Thiago barely factored in the match, you know, except for when he allowed Saul Niguez to stroll right through the midfield to score his stupendous solo goal. Bernat and Alaba were also late on Saul's game-winner, while Muller could only watch as Bayern desperately missed his movement and knack for popping up in the right place at the right time. Ominously, Bayern left Spain with no away goals for the third straight year. 

Both Muller and Ribery started the return leg, while the rejuvenated Jerome Boateng replaced Bernat in the lineup, pushing Alaba back to the place where he's considered the world's best - left back. Bayern were miles better in Munich than they were in Madrid in the first half. They dominated possession, launched one attack after another, and they won. In short, they played like Guardiola's Bayern again. After the match, a euphoric Simeone hailed that Bayern's first half performance was "the best he's ever faced as a coach."

That will come as little consolation. After a huge penalty miss from Muller (of all people), Antoine Griezmann turned one mistake from Boateng (of all people) into the away goal Atletico needed, and Bayern ultimately were eliminated for failing to score away from home. Just like that, Guardiola had gone 0-for-3 in the Champions League with Bayern.

It wasn't supposed to be this way.

When Jupp Heynckes left the club in Guardiola's trusty hands in 2013, Bayern had just celebrated the most successful season in their storied history.

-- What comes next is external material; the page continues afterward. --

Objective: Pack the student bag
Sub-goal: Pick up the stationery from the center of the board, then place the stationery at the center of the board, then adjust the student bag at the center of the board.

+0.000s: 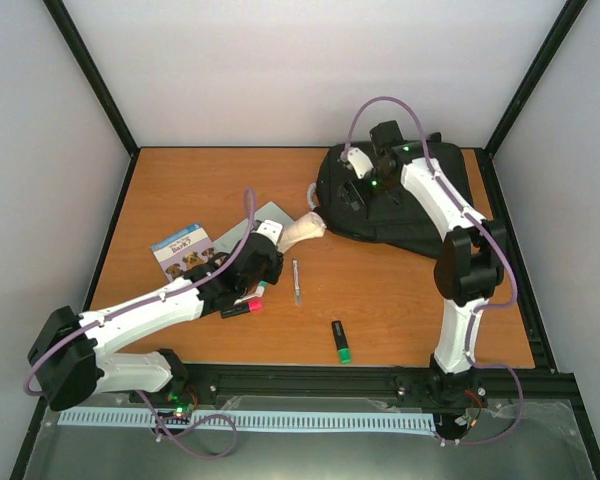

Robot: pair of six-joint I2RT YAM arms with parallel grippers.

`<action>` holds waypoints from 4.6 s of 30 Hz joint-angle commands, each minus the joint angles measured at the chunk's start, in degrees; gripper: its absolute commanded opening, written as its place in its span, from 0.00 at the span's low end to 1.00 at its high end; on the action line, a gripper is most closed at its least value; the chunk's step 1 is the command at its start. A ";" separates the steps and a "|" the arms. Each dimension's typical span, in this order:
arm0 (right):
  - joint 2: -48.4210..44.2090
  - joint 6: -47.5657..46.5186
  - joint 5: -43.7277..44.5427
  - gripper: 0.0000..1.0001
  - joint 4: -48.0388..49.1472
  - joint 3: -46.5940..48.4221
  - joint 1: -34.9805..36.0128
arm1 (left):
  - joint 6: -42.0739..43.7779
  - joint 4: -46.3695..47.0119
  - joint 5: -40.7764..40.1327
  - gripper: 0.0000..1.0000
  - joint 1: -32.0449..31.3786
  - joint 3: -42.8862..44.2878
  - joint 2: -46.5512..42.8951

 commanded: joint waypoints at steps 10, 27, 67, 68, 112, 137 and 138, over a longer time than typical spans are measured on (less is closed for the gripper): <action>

Winning the treble had exorcised the demons of a season ago, when Bayern lost the Champions League final at home to Chelsea on penalties.

Bayern were on top of the world when Guardiola arrived. His task – to make Bayern even better – was not an enviable one, but if one man could do it, Guardiola was "the one."

Pep Guardiola at his introductory press conference in 2013, next to beaming ex-president Uli Hoeness.

He relished that challenge, too. Part of the reason why he left Barcelona to begin with, after winning two Champions League titles and making Barca the envy of the football world, was to prove he could do it somewhere else.

Aesthetically, Guardiola even succeeded. The football he installed at Bayern, born out of his furious obsessiveness, attention to detail and tactical acumen, the club nor Germany had ever seen before. Bayern strangled the life out of opponents with their coach's ultra-possessive style, yet entertained fans with phenomenal combinations and brilliant team goals. Guardiola took the best of Heynckes' ideas, successfully infused his own philosophy, and turned Bayern into the most dominant force in German football history. He did push them to a new level.

But the goal wasn't to be the most dominant force in Germany. It was to be the most dominant force in the world. Setting the bar that high may have been unfair, but it was Guardiola and Bayern who were the ones that placed it there.

Guardiola's tenure at Bayern will never be remembered entirely unfavorably. He did too much good there. But football, like any sport, is a goal and results-oriented business. And at Bayern, Guardiola failed to deliver the one result he really needed.

Guardiola is closing in on his third straight Bundesliga title, but greater glory eluded him with the Reds.